Atteinte du Sida depuis 1993, Martine Somda reste toujours pleine de vie. Déterminée plus que jamais, l’infirmière burkinabé mène un combat sans merci contre toute forme de discrimination liée au VIH. Ses armes : son témoignage et son association. En cette journée mondiale de lutte contre le Sida, voici le portrait de cette grande dame.
À 58 ans, Martine Somda a passé près de la moitié de sa vie à lutter contre le Syndrome d’immunodéficience acquise (SIDA). Elle parcourt toutes les contrées de son pays et les grandes conférences internationales pour dénoncer l’extrême vulnérabilité des femmes africaines face au Sida.
Présidente de l’association REVS+ (Responsabilité Espoir Vie Solidarité) depuis 1997, Martine Somda coordonne la prévention et la prise en charge globale d’un regroupement de 3416 personnes atteintes du VIH. Elle est également l’administratrice de Coalition PLUS, une union d’associations de lutte contre le VIH/Sida, créée en 2008.
Au fil de son engagement sans cesse croissant, elle est devenue la figure emblématique porteuse d’un nouveau discours : «les femmes face au Sida». Contaminée par son mari, l’histoire de Martine Somda expose la réalité vécue par des millions de femmes sur le continent.

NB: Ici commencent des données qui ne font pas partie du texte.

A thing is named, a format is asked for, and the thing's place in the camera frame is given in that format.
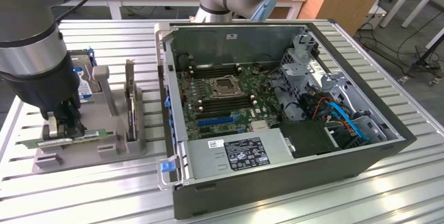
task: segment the motherboard
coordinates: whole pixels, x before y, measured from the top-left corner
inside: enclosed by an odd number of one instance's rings
[[[177,72],[189,140],[268,129],[285,119],[259,63],[192,68]]]

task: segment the power supply label
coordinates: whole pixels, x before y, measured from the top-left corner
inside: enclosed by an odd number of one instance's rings
[[[225,142],[225,152],[233,171],[269,164],[269,159],[259,137]]]

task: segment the aluminum extrusion table
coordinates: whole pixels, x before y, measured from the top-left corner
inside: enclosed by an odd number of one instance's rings
[[[68,49],[95,48],[109,65],[112,88],[132,59],[144,92],[148,154],[108,165],[45,175],[31,173],[39,109],[16,98],[0,132],[0,221],[5,223],[437,223],[444,221],[443,127],[407,94],[344,30],[313,23],[400,117],[417,141],[397,155],[347,179],[200,217],[175,220],[171,191],[157,188],[156,161],[165,157],[156,71],[155,21],[64,21]],[[320,51],[331,70],[333,61]]]

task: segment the blue pcie slot
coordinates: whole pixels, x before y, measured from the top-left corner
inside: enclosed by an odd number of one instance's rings
[[[236,116],[199,120],[197,126],[213,125],[213,124],[225,124],[225,123],[235,123],[237,120]]]

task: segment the green circuit board
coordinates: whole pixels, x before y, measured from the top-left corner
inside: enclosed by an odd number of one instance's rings
[[[177,73],[179,89],[181,97],[183,95],[185,97],[183,113],[189,140],[249,132],[249,123],[253,121],[265,120],[271,126],[283,120],[277,97],[273,90],[267,87],[267,71],[257,73],[253,65],[243,65],[241,68],[243,72],[239,75],[227,77],[237,79],[243,95],[255,95],[257,104],[248,108],[229,110],[231,116],[236,117],[233,123],[213,124],[205,127],[197,125],[197,115],[201,113],[199,101],[212,99],[211,80],[215,78],[192,78],[189,72]]]

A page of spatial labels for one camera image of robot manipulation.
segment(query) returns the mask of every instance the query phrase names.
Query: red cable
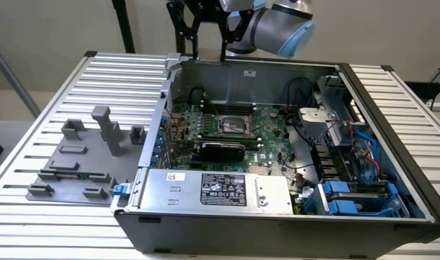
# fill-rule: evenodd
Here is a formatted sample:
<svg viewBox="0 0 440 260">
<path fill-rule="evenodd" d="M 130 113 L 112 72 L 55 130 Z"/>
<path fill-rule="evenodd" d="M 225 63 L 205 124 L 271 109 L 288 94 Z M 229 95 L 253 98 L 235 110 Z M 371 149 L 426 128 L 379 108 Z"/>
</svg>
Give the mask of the red cable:
<svg viewBox="0 0 440 260">
<path fill-rule="evenodd" d="M 372 157 L 369 157 L 368 155 L 365 156 L 365 158 L 375 164 L 375 166 L 376 166 L 376 175 L 379 175 L 382 172 L 380 172 L 380 165 L 379 165 L 377 161 L 375 161 L 375 159 Z"/>
</svg>

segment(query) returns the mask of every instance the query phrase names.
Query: power supply label
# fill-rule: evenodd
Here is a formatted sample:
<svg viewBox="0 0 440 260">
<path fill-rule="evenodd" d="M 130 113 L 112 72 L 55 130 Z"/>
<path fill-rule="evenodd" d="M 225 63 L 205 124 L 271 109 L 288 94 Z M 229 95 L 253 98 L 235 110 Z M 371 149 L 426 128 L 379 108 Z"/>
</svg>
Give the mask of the power supply label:
<svg viewBox="0 0 440 260">
<path fill-rule="evenodd" d="M 204 173 L 201 203 L 218 206 L 248 206 L 245 176 Z"/>
</svg>

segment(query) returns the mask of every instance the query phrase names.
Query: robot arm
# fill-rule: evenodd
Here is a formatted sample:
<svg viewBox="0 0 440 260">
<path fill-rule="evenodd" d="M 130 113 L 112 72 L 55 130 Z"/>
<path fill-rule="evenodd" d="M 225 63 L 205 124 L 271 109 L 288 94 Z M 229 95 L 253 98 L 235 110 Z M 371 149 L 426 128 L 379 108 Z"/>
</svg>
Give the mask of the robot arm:
<svg viewBox="0 0 440 260">
<path fill-rule="evenodd" d="M 184 7 L 193 15 L 193 26 L 184 21 Z M 168 9 L 180 35 L 193 41 L 193 56 L 198 55 L 201 22 L 218 24 L 222 34 L 222 55 L 227 50 L 244 55 L 257 49 L 292 58 L 307 45 L 315 24 L 312 0 L 276 0 L 272 9 L 267 0 L 169 0 Z"/>
</svg>

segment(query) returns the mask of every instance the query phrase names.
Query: blue cable
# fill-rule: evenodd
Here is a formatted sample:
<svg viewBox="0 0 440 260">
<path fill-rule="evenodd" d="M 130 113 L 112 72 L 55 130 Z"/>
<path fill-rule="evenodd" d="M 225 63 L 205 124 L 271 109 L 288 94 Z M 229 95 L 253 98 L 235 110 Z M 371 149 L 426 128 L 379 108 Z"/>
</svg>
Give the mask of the blue cable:
<svg viewBox="0 0 440 260">
<path fill-rule="evenodd" d="M 365 138 L 367 140 L 369 140 L 372 143 L 373 143 L 373 147 L 375 147 L 375 151 L 373 151 L 373 159 L 375 161 L 377 161 L 377 141 L 368 135 L 365 134 L 364 132 L 360 132 L 360 131 L 355 131 L 353 134 L 361 136 L 363 138 Z M 375 176 L 376 176 L 376 167 L 375 167 L 375 174 L 372 174 L 371 176 L 371 183 L 373 182 L 375 180 Z"/>
</svg>

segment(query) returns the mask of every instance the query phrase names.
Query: black pole
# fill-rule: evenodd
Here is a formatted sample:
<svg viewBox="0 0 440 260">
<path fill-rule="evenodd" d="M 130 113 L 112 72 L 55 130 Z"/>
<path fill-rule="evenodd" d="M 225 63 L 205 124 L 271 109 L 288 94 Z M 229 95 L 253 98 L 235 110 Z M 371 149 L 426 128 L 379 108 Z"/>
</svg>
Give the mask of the black pole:
<svg viewBox="0 0 440 260">
<path fill-rule="evenodd" d="M 122 40 L 126 46 L 126 53 L 136 53 L 134 38 L 132 37 L 132 28 L 129 22 L 126 0 L 113 0 L 113 6 L 118 15 Z"/>
</svg>

«Face au VIH, la vulnérabilité des femmes est très forte en Afrique. Elles n’ont souvent pas les moyens de se refuser à leur mari même si elles savent que celui-ci est infidèle. Et elles n’ont aucun moyen de lui imposer une sexualité protégée. C’est l’homme qui décide de tout» – Martine Somda
Kofi Annan, ancien Secrétaire général de l’ONU, avait raison de dire que «les véritables héros de la guerre contre le Sida, c’est parmi les femmes qu’il faut les chercher. Il faudra donner aux femmes les moyens d’agir dans ce combat.» Une chose est sûre, Martine Somda possède des moyens efficaces.
Chrétienne fervente, elle a su puiser dans «son homme intérieur» la force nécessaire pour supporter sa condition. Et pourtant, quand elle a appris son infection, elle avoue s’être révoltée contre Dieu.

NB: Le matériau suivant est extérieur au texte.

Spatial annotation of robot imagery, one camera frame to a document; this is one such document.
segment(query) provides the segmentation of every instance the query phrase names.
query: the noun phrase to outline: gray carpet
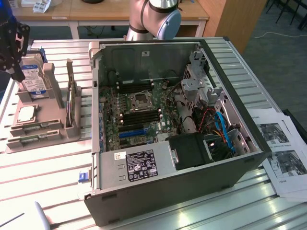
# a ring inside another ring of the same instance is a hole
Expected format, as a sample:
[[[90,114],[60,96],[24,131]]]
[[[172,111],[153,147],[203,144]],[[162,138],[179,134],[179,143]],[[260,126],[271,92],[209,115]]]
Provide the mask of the gray carpet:
[[[268,14],[266,10],[258,20],[243,58],[279,107],[289,109],[307,129],[307,37],[267,34],[254,38],[265,32],[307,35],[307,27],[299,31],[297,19],[289,25],[292,14],[288,12],[275,24],[280,9],[273,6]]]

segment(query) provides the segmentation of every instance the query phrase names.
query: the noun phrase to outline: blue cable
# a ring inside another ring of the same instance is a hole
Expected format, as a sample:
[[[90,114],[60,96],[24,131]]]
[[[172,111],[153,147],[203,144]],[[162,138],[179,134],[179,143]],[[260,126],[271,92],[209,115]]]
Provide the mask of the blue cable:
[[[235,148],[232,145],[232,142],[230,141],[229,136],[227,134],[226,125],[225,125],[224,118],[223,118],[222,114],[220,112],[215,112],[215,114],[216,114],[215,115],[215,119],[219,118],[220,121],[221,121],[222,129],[223,129],[223,133],[224,133],[225,139],[227,141],[227,145],[229,146],[229,148],[231,149],[232,152],[235,152]],[[216,126],[216,128],[218,130],[220,130],[218,122],[215,122],[215,126]]]

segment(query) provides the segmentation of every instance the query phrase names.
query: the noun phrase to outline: green circuit board
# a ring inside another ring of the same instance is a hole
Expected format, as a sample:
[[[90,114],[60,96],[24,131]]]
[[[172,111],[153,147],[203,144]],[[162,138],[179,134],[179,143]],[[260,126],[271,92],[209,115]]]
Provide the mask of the green circuit board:
[[[174,102],[168,103],[167,95],[173,86],[166,89],[162,88],[163,81],[155,81],[152,91],[142,91],[137,93],[119,93],[116,87],[104,87],[100,90],[100,103],[103,107],[103,121],[105,127],[106,151],[118,150],[132,146],[143,144],[151,144],[158,141],[159,134],[168,134],[173,136],[177,134],[177,125],[179,121],[179,114]],[[123,126],[121,123],[121,115],[133,114],[139,112],[135,108],[131,98],[135,95],[146,95],[147,101],[150,101],[150,108],[143,108],[140,111],[158,110],[161,109],[162,115],[159,121],[149,123],[142,123],[146,129],[145,135],[119,138],[119,127]]]

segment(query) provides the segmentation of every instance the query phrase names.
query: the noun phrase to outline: floor
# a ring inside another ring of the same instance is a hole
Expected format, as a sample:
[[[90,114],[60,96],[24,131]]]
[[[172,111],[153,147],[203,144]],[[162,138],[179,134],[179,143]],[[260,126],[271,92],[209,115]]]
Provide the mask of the floor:
[[[249,64],[264,87],[281,109],[288,108],[307,129],[307,37],[285,37],[265,32],[276,32],[286,35],[307,35],[307,27],[297,30],[298,20],[289,25],[292,15],[284,13],[275,24],[280,9],[273,6],[268,14],[264,9],[243,58]],[[127,34],[127,26],[91,27],[92,33],[85,27],[79,27],[81,39],[86,38],[120,38]],[[68,27],[32,27],[32,39],[71,39]],[[0,85],[5,78],[0,77]]]

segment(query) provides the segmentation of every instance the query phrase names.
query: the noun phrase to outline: power supply label
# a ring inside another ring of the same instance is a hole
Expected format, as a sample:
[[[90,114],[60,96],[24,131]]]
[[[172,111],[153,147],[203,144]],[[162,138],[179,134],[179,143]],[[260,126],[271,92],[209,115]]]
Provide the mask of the power supply label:
[[[128,179],[130,182],[158,175],[153,152],[151,149],[126,155]]]

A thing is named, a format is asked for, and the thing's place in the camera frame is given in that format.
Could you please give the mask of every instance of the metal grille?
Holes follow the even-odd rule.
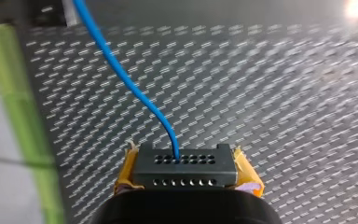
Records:
[[[103,31],[181,147],[242,146],[284,223],[358,223],[358,33],[317,25]],[[170,141],[83,27],[33,30],[26,46],[69,221],[85,223],[112,193],[126,140]]]

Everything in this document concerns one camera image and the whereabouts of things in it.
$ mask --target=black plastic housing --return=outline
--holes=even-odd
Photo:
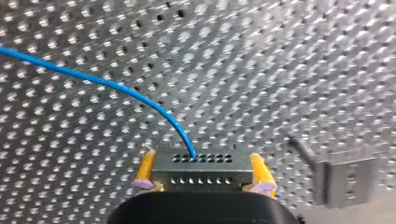
[[[276,200],[247,192],[153,192],[122,203],[107,224],[296,224]]]

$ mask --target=blue cable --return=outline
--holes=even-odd
[[[153,109],[157,110],[158,113],[160,113],[162,116],[164,116],[175,127],[178,134],[180,134],[181,138],[183,139],[184,144],[187,147],[187,150],[190,153],[190,156],[192,158],[196,158],[197,155],[196,155],[196,152],[194,149],[194,145],[192,144],[190,138],[185,133],[184,129],[177,122],[177,120],[174,117],[172,117],[172,115],[168,114],[168,112],[164,108],[162,108],[157,102],[149,99],[147,96],[141,94],[140,92],[131,90],[125,86],[122,86],[121,84],[119,84],[117,82],[108,81],[108,80],[102,79],[100,77],[95,77],[93,75],[89,75],[89,74],[80,72],[76,69],[61,67],[54,63],[49,63],[47,61],[38,59],[38,58],[30,56],[28,54],[17,52],[16,50],[13,50],[13,49],[8,49],[8,48],[0,46],[0,54],[4,54],[8,57],[18,59],[20,61],[26,61],[28,63],[35,64],[37,66],[45,67],[45,68],[48,68],[49,70],[65,74],[70,77],[76,77],[76,78],[80,78],[80,79],[89,80],[92,83],[109,87],[111,89],[123,92],[125,94],[128,94],[128,95],[136,98],[137,100],[139,100],[139,101],[145,103],[146,105],[149,105]]]

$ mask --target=yellow plastic tab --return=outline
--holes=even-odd
[[[265,165],[264,160],[258,153],[250,155],[250,161],[253,166],[254,178],[259,182],[272,182],[275,183],[274,177],[271,175],[268,167]],[[271,190],[271,198],[275,197],[275,191]]]
[[[152,164],[154,163],[155,154],[156,151],[153,149],[150,149],[148,152],[146,152],[140,165],[139,171],[137,172],[136,179],[150,180],[151,168]]]

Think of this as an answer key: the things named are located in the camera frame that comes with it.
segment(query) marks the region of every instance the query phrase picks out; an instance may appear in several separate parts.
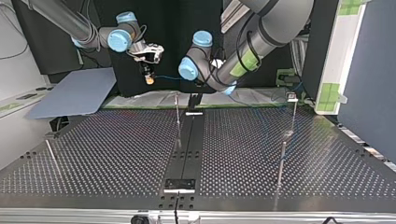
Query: white panel
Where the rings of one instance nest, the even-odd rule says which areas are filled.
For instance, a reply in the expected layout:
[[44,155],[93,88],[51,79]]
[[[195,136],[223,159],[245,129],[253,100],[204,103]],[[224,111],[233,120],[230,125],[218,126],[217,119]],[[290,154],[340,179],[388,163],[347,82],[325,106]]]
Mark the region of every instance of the white panel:
[[0,119],[0,170],[26,151],[38,146],[44,141],[44,135],[50,132],[48,119],[24,117],[33,106]]
[[[2,9],[19,27],[15,15],[4,7]],[[24,49],[26,40],[1,15],[0,31],[0,58],[14,55]],[[29,49],[16,58],[0,60],[0,101],[43,85],[45,80],[40,75]]]

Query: metal post
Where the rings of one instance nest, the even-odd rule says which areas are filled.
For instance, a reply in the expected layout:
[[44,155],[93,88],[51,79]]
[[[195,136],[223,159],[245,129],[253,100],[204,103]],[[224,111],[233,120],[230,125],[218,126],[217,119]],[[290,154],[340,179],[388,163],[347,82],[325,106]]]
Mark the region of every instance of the metal post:
[[53,153],[52,146],[50,145],[50,140],[46,139],[47,148],[49,149],[49,154],[53,160],[56,160],[55,154]]
[[70,34],[76,40],[84,41],[90,38],[92,31],[91,25],[77,13],[70,10],[63,1],[22,0],[22,2]]
[[277,176],[277,187],[280,188],[282,184],[282,175],[283,175],[283,163],[285,161],[286,155],[286,142],[282,143],[282,151],[280,153],[280,164],[279,164],[279,174]]
[[175,105],[176,105],[176,113],[177,113],[177,127],[180,130],[180,113],[178,112],[178,92],[175,95]]

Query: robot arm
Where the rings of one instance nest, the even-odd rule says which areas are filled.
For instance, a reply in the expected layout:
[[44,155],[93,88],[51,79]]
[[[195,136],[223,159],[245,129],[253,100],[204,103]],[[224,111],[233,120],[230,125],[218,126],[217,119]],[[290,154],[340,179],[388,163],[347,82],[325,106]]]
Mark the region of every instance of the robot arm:
[[212,36],[195,33],[192,46],[181,61],[178,72],[187,80],[198,79],[216,91],[231,94],[237,80],[259,67],[261,59],[272,50],[288,44],[309,19],[314,0],[240,0],[261,16],[255,32],[247,32],[247,40],[221,68],[210,64]]
[[142,74],[148,84],[154,83],[152,65],[159,63],[163,47],[146,44],[133,12],[123,12],[117,16],[117,27],[102,27],[99,30],[82,15],[74,13],[60,0],[22,0],[31,10],[35,10],[59,28],[71,35],[79,48],[110,48],[116,52],[126,52],[139,62]]

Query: metal bracket
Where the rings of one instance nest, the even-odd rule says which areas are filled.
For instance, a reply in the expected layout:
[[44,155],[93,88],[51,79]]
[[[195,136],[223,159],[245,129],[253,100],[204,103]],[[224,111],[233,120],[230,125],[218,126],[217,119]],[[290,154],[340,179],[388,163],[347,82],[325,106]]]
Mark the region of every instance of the metal bracket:
[[164,193],[195,193],[194,179],[167,179],[165,181]]
[[191,213],[189,215],[189,220],[187,221],[188,224],[201,224],[201,217],[199,214]]
[[345,95],[343,95],[343,94],[340,94],[338,102],[340,102],[341,104],[346,104],[347,103],[347,97]]
[[201,110],[195,108],[201,103],[202,97],[203,97],[202,93],[193,94],[190,97],[189,107],[187,109],[186,116],[199,116],[204,114]]

«J’avais un sentiment d’injustice face à ce virus qui était arrivé dans ma vie simplement parce que j’avais épousé un homme et que je l’avais aimé.» – Martine Somda
Quand elle a appris sa contamination, le médecin lui a dit qu’elle vivrait encore pour «trois ou quatre ans, peut-être.» Elle s’est fortifiée dans sa foi en demandant deux choses à Dieu : le temps de voir grandir ses filles pour s’occuper d’elles et la chance de voir naître le premier de ses petits-enfants.
Prière exaucée. «Je suis une mère, une grand-mère et une femme africaine vivant avec le VIH. Et je veux continuer à témoigner et à me battre pour faire reculer la peur et la stigmatisation face au Sida, en Afrique ou ailleurs.»

Après une brève période de dépression, Martine Somda a trouvé du réconfort auprès de quelques associations françaises qui interviennent sur le sujet. Elle raconte que cela lui a permis de comprendre qu’elle n’était pas seule avec ce virus et qu’ailleurs dans le monde, des gens agissaient.
L’amour vaut mieux que le médicament
Au début des années 2000, Martine Somda commence à faire venir les premiers traitements au Burkina Faso grâce aux associations françaises. Des médicaments arrivent au compte-gouttes.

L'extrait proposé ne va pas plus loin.